BEGIN DATASET RECORDS
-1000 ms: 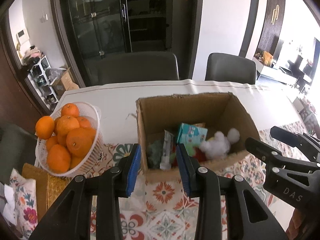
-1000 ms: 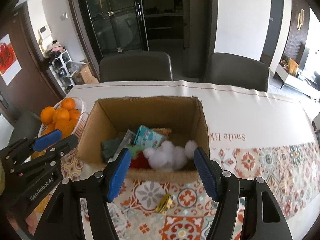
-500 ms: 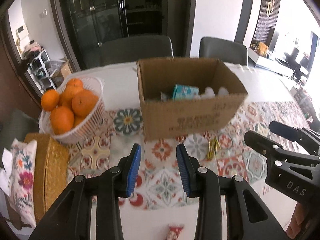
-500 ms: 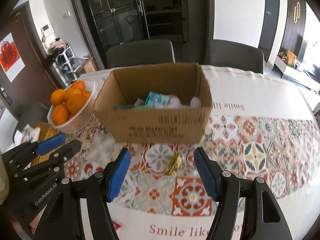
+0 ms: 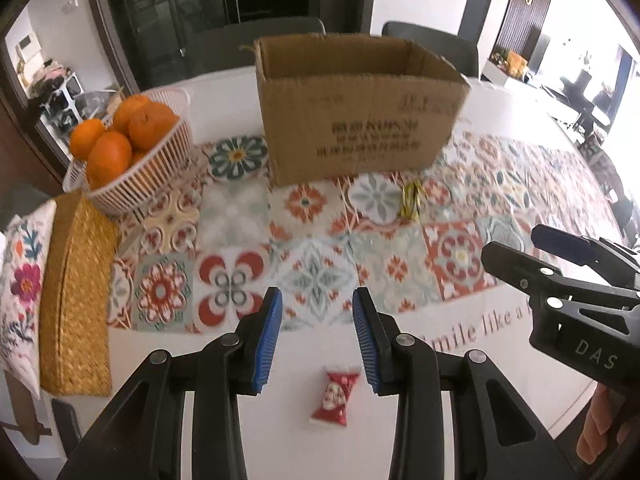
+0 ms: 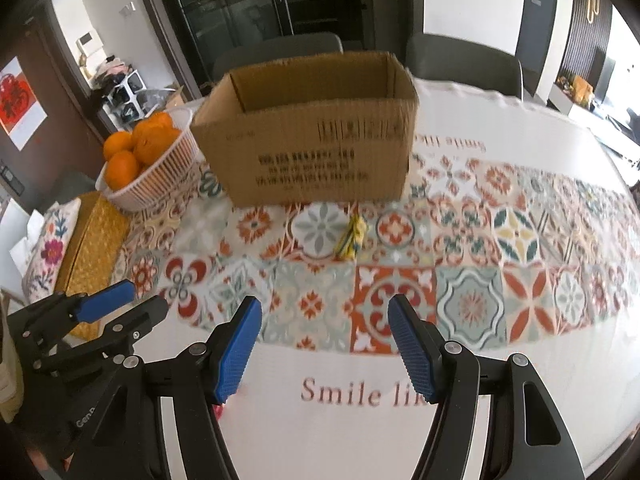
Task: Organize soft objects
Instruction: 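Withdraw both tools and move the left tool to the red snack packet, then close the left tool on the red snack packet and lift it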
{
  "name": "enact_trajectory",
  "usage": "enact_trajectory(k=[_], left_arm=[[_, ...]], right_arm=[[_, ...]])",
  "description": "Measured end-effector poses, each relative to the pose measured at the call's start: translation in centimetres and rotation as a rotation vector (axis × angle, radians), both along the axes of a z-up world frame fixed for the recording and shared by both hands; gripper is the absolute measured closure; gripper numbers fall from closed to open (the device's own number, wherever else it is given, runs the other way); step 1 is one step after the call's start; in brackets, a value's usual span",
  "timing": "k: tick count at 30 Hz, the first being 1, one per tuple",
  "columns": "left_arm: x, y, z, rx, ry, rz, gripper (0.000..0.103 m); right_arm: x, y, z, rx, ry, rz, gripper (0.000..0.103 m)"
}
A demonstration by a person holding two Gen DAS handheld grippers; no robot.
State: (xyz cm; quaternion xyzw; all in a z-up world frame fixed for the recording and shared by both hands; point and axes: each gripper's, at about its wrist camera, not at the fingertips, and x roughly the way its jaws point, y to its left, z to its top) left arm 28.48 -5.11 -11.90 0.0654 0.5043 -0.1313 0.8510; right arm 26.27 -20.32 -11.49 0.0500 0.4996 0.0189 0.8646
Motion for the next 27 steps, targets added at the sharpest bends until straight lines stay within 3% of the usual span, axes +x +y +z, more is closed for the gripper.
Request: enact_trajectory(k=[14,27], left_arm=[[-3.6,0.2,-4.9,0.005,0.123,-0.056,0.069],[-5.2,0.8,-9.0,-0.049,0.227,-0.107,0.076]], right_arm=[[-3.2,0.7,-4.5,0.003,0.118,0.015,0.036],[-4.3,1.8,-7.5,-0.003,0.196,0.037,0.036]])
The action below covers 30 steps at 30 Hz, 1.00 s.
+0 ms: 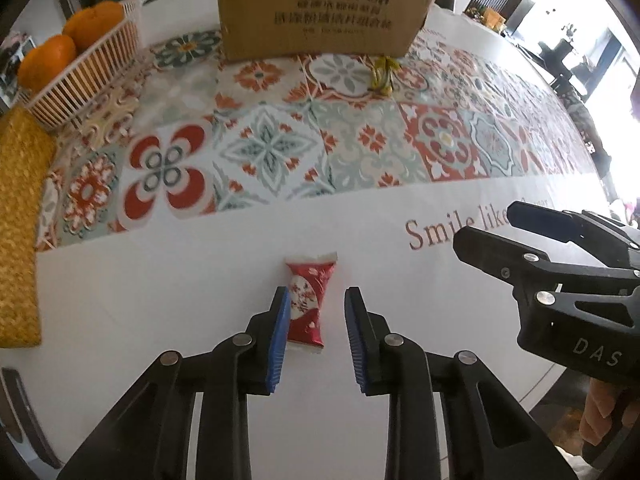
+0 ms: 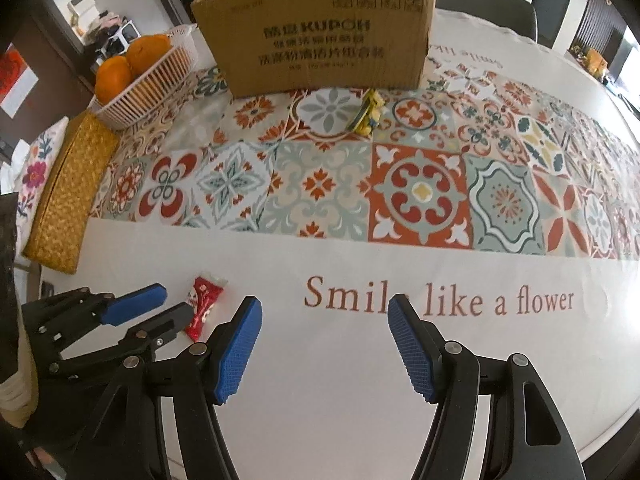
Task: Organize soft objects
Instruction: 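Close the left tool on the red snack packet and lift it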
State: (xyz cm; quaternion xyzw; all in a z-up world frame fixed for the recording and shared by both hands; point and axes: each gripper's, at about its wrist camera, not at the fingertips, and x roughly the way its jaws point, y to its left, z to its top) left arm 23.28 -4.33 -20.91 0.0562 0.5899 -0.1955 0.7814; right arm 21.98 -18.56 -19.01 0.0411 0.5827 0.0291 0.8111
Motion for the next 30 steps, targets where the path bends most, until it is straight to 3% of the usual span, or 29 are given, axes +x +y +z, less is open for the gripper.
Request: enact_trajectory(k=[8,11,15,22,30], left_arm=[[-0.2,-0.3,-2.0,-0.013,0.061,-0.013,0.082],[-0.1,-0.5,-2.0,-0.012,0.049,-0.016,0.083],[0.0,-0.5,-1.9,-0.004,0.037,-0.008,0.092],[-0.9,-1.0,-1.9,0.042,-0.032,-0.024,0.091],[-1.2,-0.4,-2.0,0.0,-0.069,0.009,0.091]], right_arm=[[0.2,0.0,-1.2,-0.005,0.034,-0.002,0.036],[0.2,0.0,-1.5,0.005,0.048,-0.004,0.036],[0.3,-0.1,-1.6,0.007,0.053,-0.007,0.036],[0.5,-0.2,-1.8,0.013,0.061,-0.004,0.036],[0.6,-0.2,-2.2,0.013,0.065,-0.004,0.036]])
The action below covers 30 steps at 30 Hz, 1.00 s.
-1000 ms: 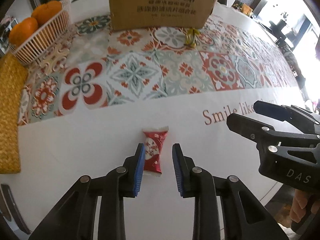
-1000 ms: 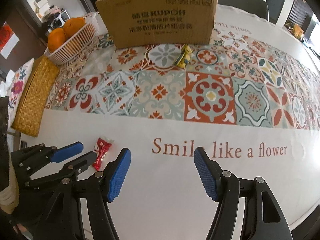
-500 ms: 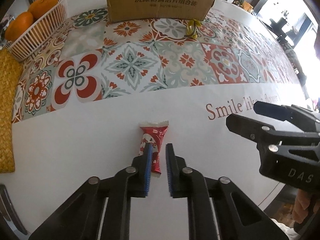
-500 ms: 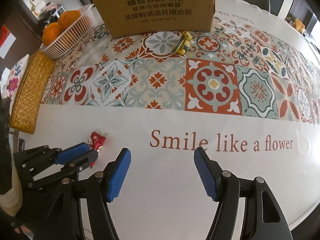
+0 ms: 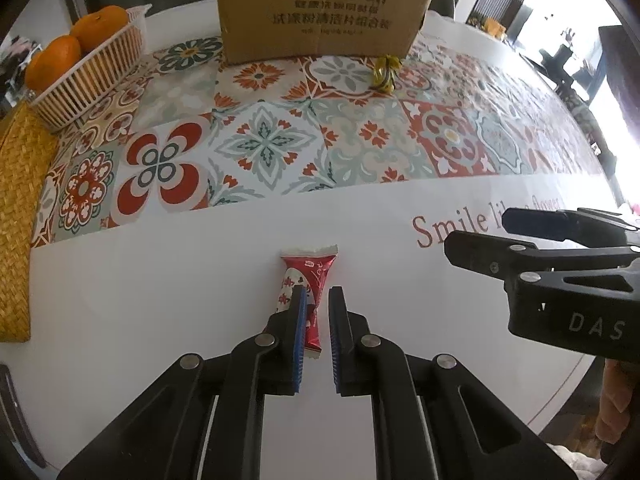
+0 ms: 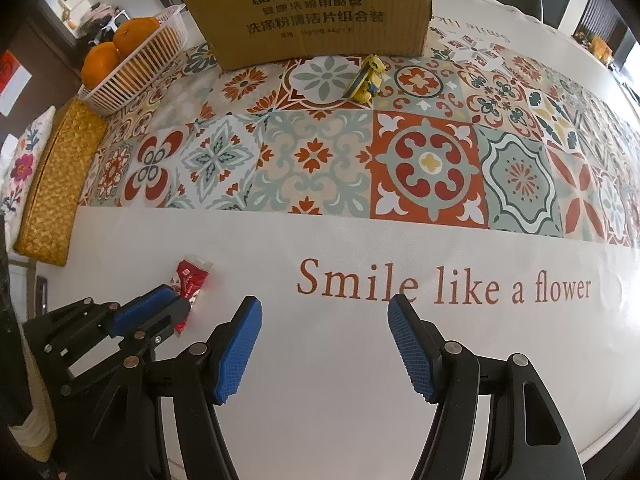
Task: Organize soft objects
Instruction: 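Close the left tool on the red snack packet and lift it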
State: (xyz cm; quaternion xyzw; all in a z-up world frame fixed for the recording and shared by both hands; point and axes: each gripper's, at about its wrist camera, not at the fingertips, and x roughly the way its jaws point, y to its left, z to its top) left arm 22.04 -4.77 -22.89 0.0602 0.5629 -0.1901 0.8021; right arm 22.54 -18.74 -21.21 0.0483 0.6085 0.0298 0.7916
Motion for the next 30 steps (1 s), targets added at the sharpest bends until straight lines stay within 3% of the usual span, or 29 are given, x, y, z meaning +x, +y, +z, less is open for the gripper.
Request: enact_trajectory(k=[5,19,21,30], left_arm=[[-1.0,-0.3,-0.2,0.007,-0.076,0.007,0.091],[-4.3,-3.1,-1.2,0.22,-0.335,-0.065,0.09],[-4.3,-3.1,-1.2,0.217,-0.34,-0.062,0.097],[-3.0,-1.9,-0.7,0.098,-0.24,0.027,0.101]], right_arm=[[-0.2,-0.3,-0.2,0.008,-0.008,-0.01,0.036],[-1.7,-1.0,-1.3,0.024,-0.021,-0.02,0.036],[-1.7,-1.0,-1.5,0.033,-0.021,-0.017,0.036],[-0.9,-1.3,-1.1,0.033,-0.031,-0.015,0.036]])
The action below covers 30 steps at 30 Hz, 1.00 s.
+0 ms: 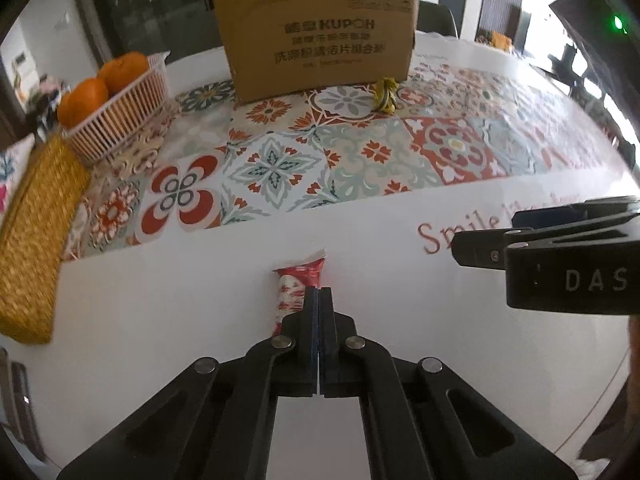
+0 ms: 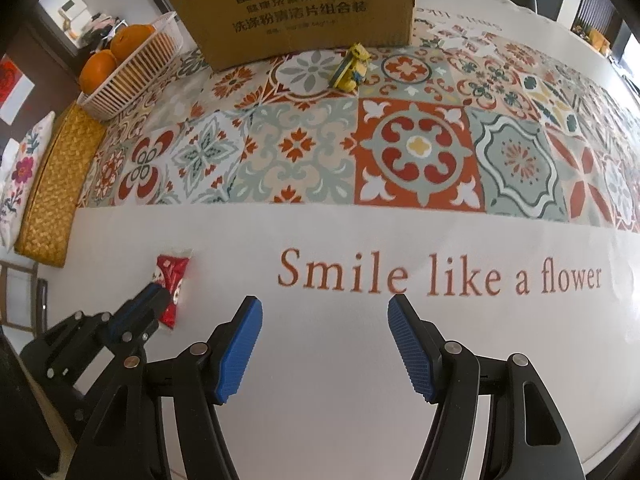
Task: Organize soft objects
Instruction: 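Close the left tool on the red snack packet and lift it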
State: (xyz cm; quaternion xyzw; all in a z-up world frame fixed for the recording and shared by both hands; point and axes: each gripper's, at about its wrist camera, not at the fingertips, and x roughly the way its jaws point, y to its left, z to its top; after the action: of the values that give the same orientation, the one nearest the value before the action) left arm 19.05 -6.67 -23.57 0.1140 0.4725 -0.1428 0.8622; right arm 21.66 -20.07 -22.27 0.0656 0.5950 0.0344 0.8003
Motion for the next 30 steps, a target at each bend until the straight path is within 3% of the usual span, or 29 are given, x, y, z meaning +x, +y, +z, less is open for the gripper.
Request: enact_trajectory(k=[10,30], left_arm=[[0.4,1.0,1.5,-0.088,-0.021,0.072,0.101],[0.9,2.6,5.3,-0.175,-0.115,0.146,0.101]], right_arm=[[1.1,0.5,1.4,-0.005,-0.041,0.041,0.036],[2.0,0.2,2.2,0.033,-0.096,0.032,0.036]])
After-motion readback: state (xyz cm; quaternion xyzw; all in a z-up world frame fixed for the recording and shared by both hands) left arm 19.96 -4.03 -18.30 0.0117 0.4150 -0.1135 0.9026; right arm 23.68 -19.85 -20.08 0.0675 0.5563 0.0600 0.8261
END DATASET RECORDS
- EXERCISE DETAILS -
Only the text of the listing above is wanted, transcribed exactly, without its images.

- REPLY -
-1000 ms: 
-1000 ms: 
-500 ms: 
-500 ms: 
+0 ms: 
+0 ms: 
Task: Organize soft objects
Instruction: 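Withdraw both tools and move the left tool to the red snack packet, then close the left tool on the red snack packet and lift it
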{
  "name": "enact_trajectory",
  "usage": "enact_trajectory(k=[_], left_arm=[[_, ...]], right_arm=[[_, ...]])",
  "description": "Measured end-effector poses, each relative to the pose measured at the call's start: translation in centimetres and rotation as a rotation vector (axis × angle, radians), both along the axes of a z-up world frame fixed for the recording and shared by both hands; gripper is the absolute measured closure; gripper numbers fall from closed to open (the device's own number, wherever else it is given, runs the other way); step 1 is one step after the call's start; in brackets, a value's usual span",
  "timing": "k: tick count at 30 Hz, the first being 1, one per tuple",
  "columns": "left_arm: x, y, z, rx, ry, rz, gripper (0.000..0.103 m); right_arm: x, y, z, rx, ry, rz, gripper (0.000..0.103 m)"
}
A demonstration by a person holding two Gen DAS handheld grippers; no robot.
State: (xyz cm; quaternion xyzw; all in a z-up world frame fixed for the recording and shared by both hands; point and axes: each gripper's, at about its wrist camera, not at the fingertips, and x roughly the way its jaws point, y to its left, z to its top) left arm 28.48 -5.11 -11.90 0.0654 0.5043 -0.1313 0.8510; right arm 26.27 -20.32 -11.49 0.0500 0.4996 0.0189 0.8646
Motion for the next 27 steps, targets added at the sharpest bends until straight lines stay within 3% of the usual span, axes +x +y +z, more is closed for the gripper.
Request: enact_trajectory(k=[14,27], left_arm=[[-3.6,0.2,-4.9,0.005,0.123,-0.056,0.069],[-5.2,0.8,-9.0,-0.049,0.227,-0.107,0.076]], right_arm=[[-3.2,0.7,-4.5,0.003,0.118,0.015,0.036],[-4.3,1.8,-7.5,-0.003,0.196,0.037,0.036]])
The action below covers 30 steps at 30 Hz, 1.00 s.
+0 ms: 
+0 ms: 
Task: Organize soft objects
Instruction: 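Close the left tool on the red snack packet and lift it
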State: (xyz cm; quaternion xyzw; all in a z-up world frame fixed for the recording and shared by both hands; point and axes: each gripper's, at about its wrist camera, not at the fingertips, and x roughly the way its jaws point, y to its left, z to its top) left arm 23.28 -4.33 -20.91 0.0562 0.5899 -0.1955 0.7814; right arm 21.98 -18.56 -19.01 0.0411 0.5827 0.0291 0.8111
Motion for the next 30 steps, targets where the path bends most, until it is straight to 3% of the usual span, or 29 are given, axes +x +y +z, less is open for the gripper.
Request: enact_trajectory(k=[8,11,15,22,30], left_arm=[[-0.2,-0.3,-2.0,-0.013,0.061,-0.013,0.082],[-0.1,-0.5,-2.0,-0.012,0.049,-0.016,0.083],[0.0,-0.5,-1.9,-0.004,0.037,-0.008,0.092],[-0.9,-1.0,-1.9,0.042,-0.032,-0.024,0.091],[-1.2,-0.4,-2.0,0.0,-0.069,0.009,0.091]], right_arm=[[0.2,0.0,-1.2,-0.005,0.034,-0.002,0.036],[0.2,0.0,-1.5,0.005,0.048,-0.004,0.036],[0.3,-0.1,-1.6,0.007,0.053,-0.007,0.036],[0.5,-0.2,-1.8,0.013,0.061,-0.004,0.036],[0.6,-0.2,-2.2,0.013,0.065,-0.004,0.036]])
The action below covers 30 steps at 30 Hz, 1.00 s.
-1000 ms: 
-1000 ms: 
-500 ms: 
-500 ms: 
+0 ms: 
+0 ms: 
Task: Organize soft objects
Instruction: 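Close the left tool on the red snack packet and lift it
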State: (xyz cm; quaternion xyzw; all in a z-up world frame fixed for the recording and shared by both hands; point and axes: each gripper's, at about its wrist camera, not at the fingertips, and x roughly the way its jaws point, y to its left, z to its top) left arm 22.04 -4.77 -22.89 0.0602 0.5629 -0.1901 0.8021; right arm 22.54 -18.74 -21.21 0.0483 0.6085 0.0298 0.7916
Motion for the next 30 steps (1 s), targets added at the sharpest bends until straight lines stay within 3% of the usual span, or 29 are given, x, y, z meaning +x, +y, +z, less is open for the gripper.
Request: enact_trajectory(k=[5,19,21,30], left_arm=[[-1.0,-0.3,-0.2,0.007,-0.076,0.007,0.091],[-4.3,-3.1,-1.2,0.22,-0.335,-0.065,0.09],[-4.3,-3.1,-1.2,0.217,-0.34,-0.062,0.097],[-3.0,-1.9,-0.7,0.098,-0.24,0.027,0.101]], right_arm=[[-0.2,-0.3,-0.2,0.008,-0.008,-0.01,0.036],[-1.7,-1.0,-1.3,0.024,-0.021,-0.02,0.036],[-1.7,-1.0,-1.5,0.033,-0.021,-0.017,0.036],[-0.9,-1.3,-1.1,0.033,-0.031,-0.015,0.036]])
The action below covers 30 steps at 30 Hz, 1.00 s.
+0 ms: 
+0 ms: 
Task: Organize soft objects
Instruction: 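Close the left tool on the red snack packet and lift it
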State: (xyz cm; quaternion xyzw; all in a z-up world frame fixed for the recording and shared by both hands; point and axes: each gripper's, at about its wrist camera, not at the fingertips, and x roughly the way its jaws point, y to its left, z to its top; after the action: of the values that give the same orientation, the one nearest the value before the action) left arm 19.05 -6.67 -23.57 0.1140 0.4725 -0.1428 0.8622; right arm 21.66 -20.07 -22.27 0.0656 0.5950 0.0344 0.8003
Motion for the next 30 steps, a target at each bend until the straight path is within 3% of the usual span, or 29 are given, x, y, z meaning +x, +y, +z, less is open for the gripper.
Request: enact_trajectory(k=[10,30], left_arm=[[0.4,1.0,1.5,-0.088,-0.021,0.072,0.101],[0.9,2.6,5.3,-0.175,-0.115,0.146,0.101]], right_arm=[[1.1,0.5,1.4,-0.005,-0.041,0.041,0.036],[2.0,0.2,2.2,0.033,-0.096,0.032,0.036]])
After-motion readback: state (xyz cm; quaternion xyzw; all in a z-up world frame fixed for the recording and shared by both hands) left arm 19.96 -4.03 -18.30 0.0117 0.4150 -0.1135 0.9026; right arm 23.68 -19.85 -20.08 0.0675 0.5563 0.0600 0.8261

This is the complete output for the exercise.